US Federal Reserve fined $269 million While the UK Prudential Regulation Authority has banned the bank for “unsafe and unsound counterparty credit risk management practices” raising A record £87 million in fines, according to a series of coordinated statements on Monday.
Swiss supervisor FINMA said Credit Suisse had “seriously and systematically violated financial markets law” and was ordering corrective measures on its new parent UBS, which in March rescued its rival in a government brokerage.
FINMA said it has launched enforcement proceedings against a former employee, but does not have the authority to impose fines on financial institutions.
“Credit Suisse’s failures to effectively manage risks were extremely serious, and posed a significant threat to the firm’s safety and soundness,” said Sam Woods, head of the UK’s PRA. “The seriousness and comprehensive nature of those failures has led to the fine imposed today, which is the largest fine ever imposed by the PRA.”
Credit Suisse suffered the biggest trading blow in its 167-year history when ArcGos failed in March 2021, with the Swiss bank contributing more than half of the total $10 billion lost by international banks offering family office prime broking services. UBS lost $861 million.
Under fund manager Bill Hwang, ArcGos made billions of dollars in bets on American and Chinese stocks by borrowing heavily from banks, which had to be quickly liquidated when the companies fell in value and the firm could not meet margin calls.

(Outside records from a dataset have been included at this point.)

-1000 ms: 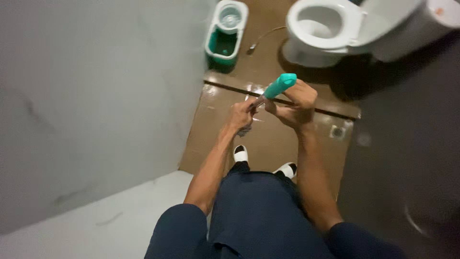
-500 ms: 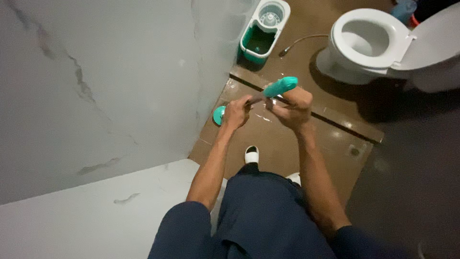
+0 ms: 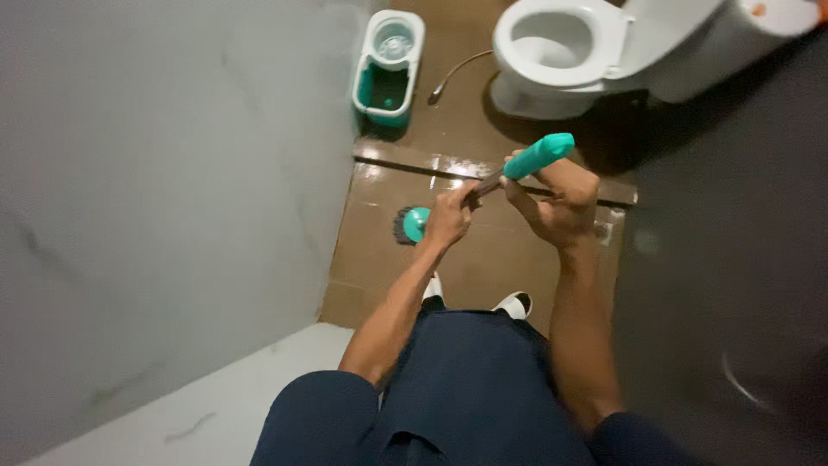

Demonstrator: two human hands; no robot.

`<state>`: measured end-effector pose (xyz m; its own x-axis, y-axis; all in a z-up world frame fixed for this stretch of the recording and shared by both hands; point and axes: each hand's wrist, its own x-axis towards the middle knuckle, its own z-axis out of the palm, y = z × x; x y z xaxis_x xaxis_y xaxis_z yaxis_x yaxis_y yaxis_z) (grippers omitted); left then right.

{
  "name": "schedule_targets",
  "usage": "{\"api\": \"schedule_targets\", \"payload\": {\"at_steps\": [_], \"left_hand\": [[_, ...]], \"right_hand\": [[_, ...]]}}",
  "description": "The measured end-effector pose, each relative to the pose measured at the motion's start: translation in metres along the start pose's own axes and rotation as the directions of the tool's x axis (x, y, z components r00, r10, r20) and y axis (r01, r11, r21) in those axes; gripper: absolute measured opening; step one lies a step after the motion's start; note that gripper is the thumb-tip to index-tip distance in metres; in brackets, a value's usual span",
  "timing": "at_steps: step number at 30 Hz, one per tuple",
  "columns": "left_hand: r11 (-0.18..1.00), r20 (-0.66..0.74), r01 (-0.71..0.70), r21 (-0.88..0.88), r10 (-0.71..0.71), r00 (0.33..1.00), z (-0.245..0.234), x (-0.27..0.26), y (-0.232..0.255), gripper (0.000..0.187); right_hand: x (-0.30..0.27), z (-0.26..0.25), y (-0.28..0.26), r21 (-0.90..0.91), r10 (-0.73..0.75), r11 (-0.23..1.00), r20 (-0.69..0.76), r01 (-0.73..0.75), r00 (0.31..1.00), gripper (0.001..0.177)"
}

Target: The person assembles a toilet brush by screwing together the multi-part metal handle and attaching the brush head.

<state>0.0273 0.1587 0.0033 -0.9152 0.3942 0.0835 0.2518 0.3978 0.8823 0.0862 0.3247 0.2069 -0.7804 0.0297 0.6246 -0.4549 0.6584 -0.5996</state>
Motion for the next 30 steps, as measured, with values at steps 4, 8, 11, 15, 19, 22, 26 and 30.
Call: {"api": "schedule_targets", "payload": {"at_steps": [4,8,11,15,19,22,26,30], "left_hand": [[0.983,0.014,-0.147,-0.106,0.149,0.989,0.060,0.012,0.040,0.048],[0.982,0.192,-0.055,-0.180,0.090,0.977,0.132,0.030,0.080,0.049],[0.950,0.217,-0.171,-0.261,0.230,0.949,0.202,0.041,0.103,0.051],[0.914,0.328,-0.246,-0.323,0.352,0.877,0.267,0.047,0.139,0.037],[0.948,0.480,-0.137,-0.286,0.265,0.836,0.320,0.046,0.184,0.028],[0.934,0.667,0.191,-0.301,0.063,0.742,0.329,0.049,0.201,0.016],[0.948,0.668,-0.071,-0.309,0.270,0.694,0.353,0.073,0.197,0.020],[0.860,0.637,-0.295,-0.417,0.508,0.581,0.366,0.094,0.171,0.028]], "right_hand": [[-0.008,-0.057,0.022,-0.102,-0.026,0.994,-0.025,0.023,0.999,0.024],[-0.028,-0.113,0.054,-0.290,0.089,0.951,-0.065,-0.104,0.994,0.023],[-0.057,-0.162,0.071,-0.422,0.116,0.891,-0.145,-0.167,0.983,0.022],[-0.093,-0.212,0.075,-0.452,0.174,0.839,-0.306,-0.304,0.936,0.019],[-0.139,-0.245,0.105,-0.324,0.254,0.814,-0.548,-0.482,0.797,0.025],[-0.155,-0.256,0.119,-0.302,0.072,0.905,-0.586,-0.300,0.807,0.043],[-0.154,-0.248,0.110,-0.332,0.270,0.751,-0.635,-0.571,0.724,0.027],[-0.145,-0.229,0.103,-0.108,0.423,0.709,-0.725,-0.696,0.543,0.028]]}}
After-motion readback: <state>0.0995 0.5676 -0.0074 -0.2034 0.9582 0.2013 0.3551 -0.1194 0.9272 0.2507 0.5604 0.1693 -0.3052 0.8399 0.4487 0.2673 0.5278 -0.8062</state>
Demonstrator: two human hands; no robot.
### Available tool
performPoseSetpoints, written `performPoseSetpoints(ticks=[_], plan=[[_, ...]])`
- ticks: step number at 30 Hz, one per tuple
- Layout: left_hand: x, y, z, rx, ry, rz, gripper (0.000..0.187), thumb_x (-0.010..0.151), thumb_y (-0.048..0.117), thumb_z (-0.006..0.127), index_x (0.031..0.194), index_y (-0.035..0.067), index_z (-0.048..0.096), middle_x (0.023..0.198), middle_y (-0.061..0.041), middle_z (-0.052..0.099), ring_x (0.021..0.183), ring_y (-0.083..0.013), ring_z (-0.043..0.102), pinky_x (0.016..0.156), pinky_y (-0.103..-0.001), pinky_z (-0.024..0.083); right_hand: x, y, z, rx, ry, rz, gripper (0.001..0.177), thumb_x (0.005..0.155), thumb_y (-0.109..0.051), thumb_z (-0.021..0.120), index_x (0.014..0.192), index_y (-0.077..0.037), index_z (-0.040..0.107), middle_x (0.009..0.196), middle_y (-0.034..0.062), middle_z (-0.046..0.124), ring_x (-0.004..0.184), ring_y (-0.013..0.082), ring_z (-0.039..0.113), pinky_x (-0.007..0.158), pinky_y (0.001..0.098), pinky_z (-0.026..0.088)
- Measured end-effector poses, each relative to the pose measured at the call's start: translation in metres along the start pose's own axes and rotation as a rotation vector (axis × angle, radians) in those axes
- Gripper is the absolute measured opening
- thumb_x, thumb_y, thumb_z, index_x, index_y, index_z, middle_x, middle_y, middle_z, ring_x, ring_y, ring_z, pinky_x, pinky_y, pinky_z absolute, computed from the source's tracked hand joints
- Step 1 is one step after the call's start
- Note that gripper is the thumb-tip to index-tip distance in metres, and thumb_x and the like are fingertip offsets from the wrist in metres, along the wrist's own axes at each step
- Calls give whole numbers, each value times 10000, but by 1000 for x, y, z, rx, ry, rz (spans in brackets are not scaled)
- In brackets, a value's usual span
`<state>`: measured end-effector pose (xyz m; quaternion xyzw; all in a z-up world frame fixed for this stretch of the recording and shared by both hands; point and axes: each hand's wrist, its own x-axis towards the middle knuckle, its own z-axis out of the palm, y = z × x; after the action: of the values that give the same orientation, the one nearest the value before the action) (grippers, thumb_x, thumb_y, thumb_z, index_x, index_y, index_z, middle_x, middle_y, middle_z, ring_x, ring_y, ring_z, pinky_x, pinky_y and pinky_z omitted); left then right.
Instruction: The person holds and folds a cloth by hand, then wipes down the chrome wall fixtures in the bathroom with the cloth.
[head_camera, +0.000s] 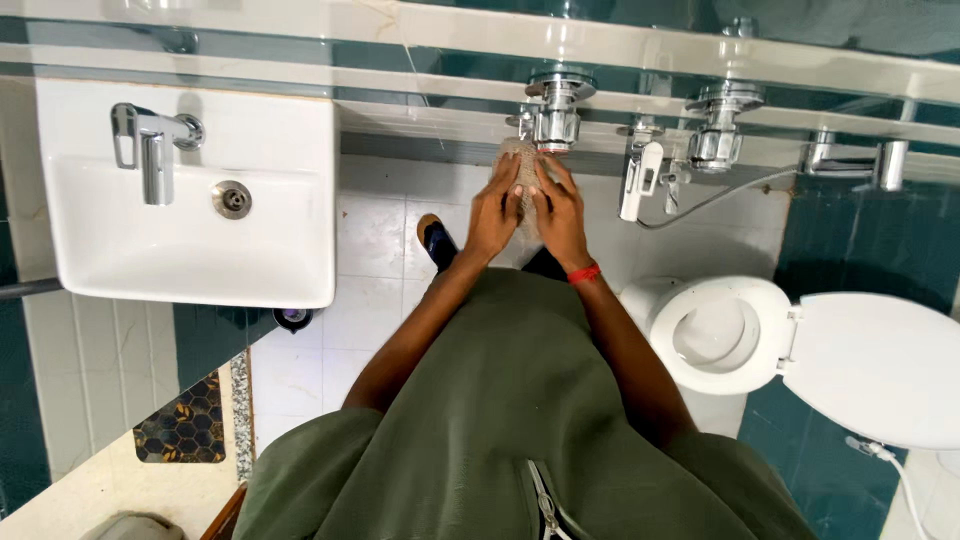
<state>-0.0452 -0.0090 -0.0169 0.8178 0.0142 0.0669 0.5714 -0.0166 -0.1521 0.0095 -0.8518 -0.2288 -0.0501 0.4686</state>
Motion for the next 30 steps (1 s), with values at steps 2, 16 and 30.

Credit Suisse’s shortcomings identified by the three observers included giving half of the bank’s equity to a single counterparty; no oversight at the board level “despite the sheer size of this client position and the associated risks”; lack of “experienced staff of sufficient stature”; Employees are ignoring repeated breaches of exposure limits and are acting on behalf of their clients rather than their firm; And $2.4 billion was paid out to ArcGos just two weeks before it collapsed.
The Fed ordered UBS’s board to submit a plan within 120 days that would establish a “remediation office” to improve oversight of its US operations.
The Financial Times reported the likely amount of the fine last month. Credit Suisse previously set aside only $35 million for a settlement related to ArcGos.
The penalty will be taken as an additional provision in Credit Suisse’s second quarter results, which will be reflected in the merger accounting. UBS has a provision of up to $4 billion to cover regulatory and litigation costs from its acquisition, which was completed last month.
“UBS will apply its operational and risk management discipline and its culture to the combined organisation. , , including actions that address these regulatory findings,” the banks said in a statement.
Credit Suisse appointed law firm Paul Weiss to review the failures in 2021, which concluded that the losses were the result of a “fundamental failure of management and control” and a “frustrating attitude towards risk” at its investment bank.
The bank earned only $17.5 million from the relationship in its final year, despite lending up to $24 billion to the family office, which FINMA described as “four times the position of the next largest hedge fund client”.
ArcGos is one of several unresolved scandals that UBS inherited from Credit Suisse. These include lawsuits over its involvement in defunct supply-chain finance firm Greenseal Capital, a US tax evasion case, a lawsuit brought by the Republic of Mozambique, and private lawsuits over US residential mortgage-backed securities.
It is also appealing cases brought against former Georgian prime minister Bidzina Ivanishvili and his dealings with a group of Bulgarian cocaine traffickers.